However, we can tweak it by adding a constant term since this only affects the unobservable global phase. We note that

$$ \frac{I\otimes I + X\otimes X + Y\otimes Y + Z\otimes Z}{2} = \begin{pmatrix} 1 & 0 & 0 & 0 \\ 0 & 0 & 1 & 0 \\ 0 & 1 & 0 & 0 \\ 0 & 0 & 0 & 1 \end{pmatrix} = \text{SWAP} $$

does square to identity.

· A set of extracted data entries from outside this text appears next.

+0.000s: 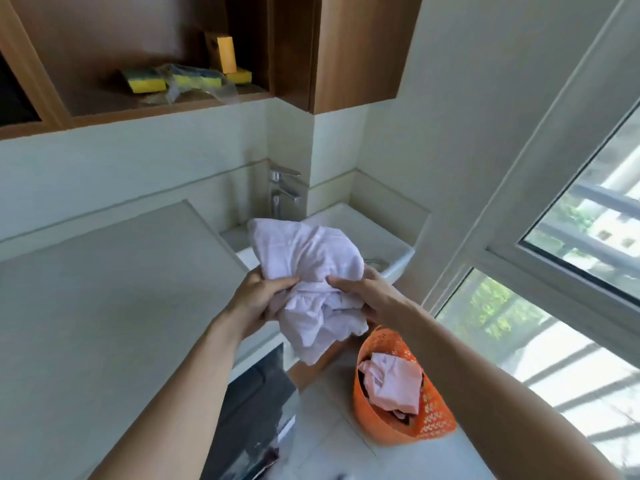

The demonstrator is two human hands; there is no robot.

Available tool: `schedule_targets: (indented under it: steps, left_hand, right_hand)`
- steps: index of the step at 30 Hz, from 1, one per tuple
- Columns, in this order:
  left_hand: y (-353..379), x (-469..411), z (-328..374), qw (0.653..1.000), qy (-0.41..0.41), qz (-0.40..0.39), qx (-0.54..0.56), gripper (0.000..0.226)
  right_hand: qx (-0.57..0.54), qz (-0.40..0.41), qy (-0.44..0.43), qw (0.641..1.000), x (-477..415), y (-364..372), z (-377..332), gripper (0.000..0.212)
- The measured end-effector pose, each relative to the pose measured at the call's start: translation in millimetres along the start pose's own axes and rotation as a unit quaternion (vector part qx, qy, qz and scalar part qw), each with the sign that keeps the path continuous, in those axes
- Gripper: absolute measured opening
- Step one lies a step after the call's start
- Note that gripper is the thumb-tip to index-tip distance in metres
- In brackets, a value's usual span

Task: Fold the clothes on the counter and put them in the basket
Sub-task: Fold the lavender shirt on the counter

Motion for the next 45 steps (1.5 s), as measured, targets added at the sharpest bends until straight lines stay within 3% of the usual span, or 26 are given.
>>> schedule_targets:
  steps: [2, 7, 10, 14, 17, 20, 22, 26, 29, 31, 33, 35, 37, 39, 43, 45]
  left_hand:
    - [20.8, 0.6, -8.6, 0.999, -0.023, -0.038, -0.009, 0.033]
    - [75.3, -7.8, -26.2, 0.991, -0.043, -0.129, 0.005, 0.046]
    - [116.4, -16.6, -32.6, 0.99, -0.033, -0.139, -0.009, 0.03]
    - [183.6, -36.2, -44.5, 0.987, -0.042, -0.152, -0.006, 0.05]
    - [241.3, -52.1, -59.2, 0.988, -0.057, -0.146, 0.005, 0.044]
    - [304.1, -63.1, -87.5, 0.982, -0.1, -0.157, 0.007, 0.063]
    - [337.8, -68.5, -107.7, 0.982, -0.12, -0.145, -0.006, 0.059]
    - [365.1, -85.8, -118.5, 0.994, -0.075, -0.07, -0.028, 0.044]
    - [364.6, -101.6, -106.4, 0.992, -0.053, -0.062, -0.099, 0.04]
    - [364.4, -112.7, -92.4, 0.983, -0.031, -0.08, -0.162, 0.038]
    - [369.4, -121.1, -78.9, 0.967, -0.011, -0.115, -0.229, 0.031]
    - [375.1, -133.7, -73.7, 0.948, -0.011, -0.146, -0.282, 0.027]
    - [377.8, -149.4, -75.6, 0.929, -0.034, -0.183, -0.321, 0.025]
    - [379.9, -168.5, -83.7, 0.906, -0.059, -0.221, -0.356, 0.039]
    - [386.9, -193.5, -104.8, 0.872, -0.121, -0.282, -0.381, 0.037]
    - [389.9, -197.7, -120.3, 0.868, -0.162, -0.305, -0.357, 0.03]
  right_hand:
    - [-0.045, 0.031, -0.031, 0.998, 9.6, -23.1, 2.2, 0.064]
    - [-0.141, -0.007, -0.056, 0.988, 27.1, -70.5, 9.4, 0.065]
    - [-0.166, -0.01, -0.034, 0.986, 30.1, -109.1, 18.4, 0.059]
    - [-0.158, -0.021, 0.013, 0.987, 37.5, -173.3, 28.2, 0.054]
    - [-0.185, 0.074, -0.039, 0.979, 35.6, -242.1, 27.1, 0.044]
    - [-0.223, 0.17, -0.115, 0.953, 30.2, -306.7, 25.3, 0.045]
    - [-0.23, 0.196, -0.147, 0.942, 26.9, -336.3, 26.6, 0.045]
    - [-0.241, 0.16, -0.163, 0.943, 22.7, -372.7, 31.6, 0.054]
    - [-0.267, 0.077, -0.166, 0.946, 16.0, -401.0, 37.1, 0.05]
    - [-0.28, 0.069, -0.14, 0.947, 12.2, -416.5, 40.1, 0.074]
    - [-0.271, 0.112, -0.084, 0.952, 4.6, -433.9, 47.0, 0.084]
    - [-0.244, 0.113, -0.033, 0.962, -2.4, -449.1, 53.8, 0.08]
    - [-0.249, 0.056, 0.01, 0.967, -2.8, -453.9, 56.2, 0.074]
    - [-0.228, 0.027, 0.048, 0.972, 0.5, -462.5, 61.2, 0.076]
    - [-0.064, 0.057, 0.079, 0.993, 6.4, -477.6, 72.9, 0.078]
    - [-0.035, 0.098, 0.075, 0.992, 6.1, -485.2, 84.4, 0.053]
Point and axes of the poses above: each hand's wrist, its own x-axis away from the middle knuckle, its own y-axis out of the palm, z = x × y, the point moved 7 cm from there along -x, towards the middle knuckle, and after that the axes turned 7 degrees about y, right-handed, at the moved point
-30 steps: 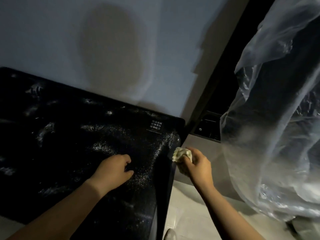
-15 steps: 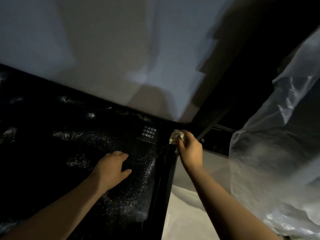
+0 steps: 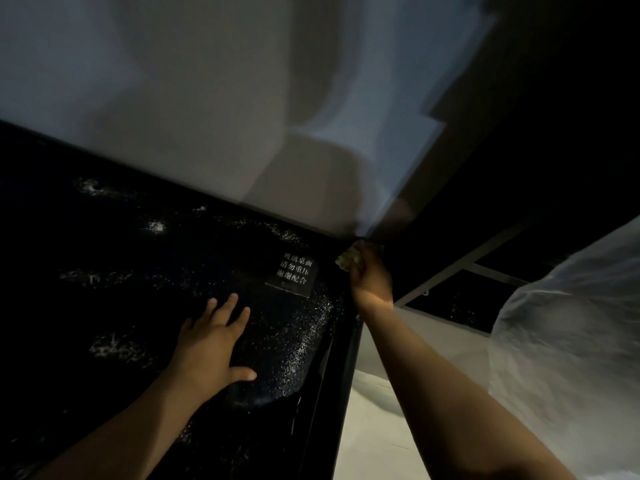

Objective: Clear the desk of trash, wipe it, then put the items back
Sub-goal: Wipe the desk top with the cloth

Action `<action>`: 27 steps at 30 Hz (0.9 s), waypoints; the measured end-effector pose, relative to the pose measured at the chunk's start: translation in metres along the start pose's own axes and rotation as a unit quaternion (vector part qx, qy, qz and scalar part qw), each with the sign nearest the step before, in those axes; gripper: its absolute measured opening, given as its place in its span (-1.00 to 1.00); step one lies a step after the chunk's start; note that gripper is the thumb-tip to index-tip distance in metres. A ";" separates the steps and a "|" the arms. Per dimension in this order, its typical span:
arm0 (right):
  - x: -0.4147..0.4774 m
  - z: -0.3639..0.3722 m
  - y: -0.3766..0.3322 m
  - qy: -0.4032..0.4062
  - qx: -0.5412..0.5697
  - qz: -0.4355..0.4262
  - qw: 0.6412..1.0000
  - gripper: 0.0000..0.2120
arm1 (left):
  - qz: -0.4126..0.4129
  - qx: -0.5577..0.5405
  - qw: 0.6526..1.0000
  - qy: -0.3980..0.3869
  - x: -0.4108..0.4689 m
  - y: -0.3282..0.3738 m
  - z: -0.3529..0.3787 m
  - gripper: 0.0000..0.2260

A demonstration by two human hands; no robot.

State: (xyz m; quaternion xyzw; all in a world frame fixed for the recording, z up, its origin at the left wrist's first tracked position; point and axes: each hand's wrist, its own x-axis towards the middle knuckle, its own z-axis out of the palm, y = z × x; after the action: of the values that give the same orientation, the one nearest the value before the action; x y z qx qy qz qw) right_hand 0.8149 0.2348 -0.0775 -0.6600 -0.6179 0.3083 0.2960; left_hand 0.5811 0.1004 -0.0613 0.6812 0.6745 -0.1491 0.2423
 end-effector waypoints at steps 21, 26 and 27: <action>-0.033 0.017 0.030 -0.028 -0.154 -0.021 0.987 -0.58 | 0.024 0.067 0.997 -0.007 0.001 0.000 -0.002 -0.08; -0.062 0.019 0.030 -0.025 -0.142 -0.010 0.989 -0.57 | 0.030 0.079 0.996 0.002 0.001 0.000 -0.001 -0.07; -0.067 0.020 0.030 -0.023 -0.142 -0.005 0.990 -0.58 | 0.031 0.081 0.996 0.005 0.001 0.000 -0.001 -0.07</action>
State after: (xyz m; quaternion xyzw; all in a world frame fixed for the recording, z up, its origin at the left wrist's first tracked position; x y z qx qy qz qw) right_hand 0.8157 0.1659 -0.1104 -0.6850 -0.6653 0.2312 0.1864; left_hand 0.5809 0.1017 -0.0611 0.7197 0.6401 -0.1924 0.1877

Thus, we can write

$$ \exp\left(-\frac{i\gamma}{2}(I\otimes I + X\otimes X + Y\otimes Y + Z\otimes Z)\right) = I\cos\gamma -\text{SWAP}\, i\sin\gamma $$

which means that the Hamiltonian generates the fractional SWAP gate

$$ \exp\left(-\frac{i\gamma}{2}(X\otimes X + Y\otimes Y + Z\otimes Z)\right) = e^{\frac{i\gamma}{2}}(I\cos\gamma -\text{SWAP}\, i\sin\gamma). $$

When $\theta=\frac{\gamma}{2}=k\frac{\pi}{4}$ and $k$ is an odd integer then the evolution swaps the two qubits and when $k$ is an even integer then it acts as identity.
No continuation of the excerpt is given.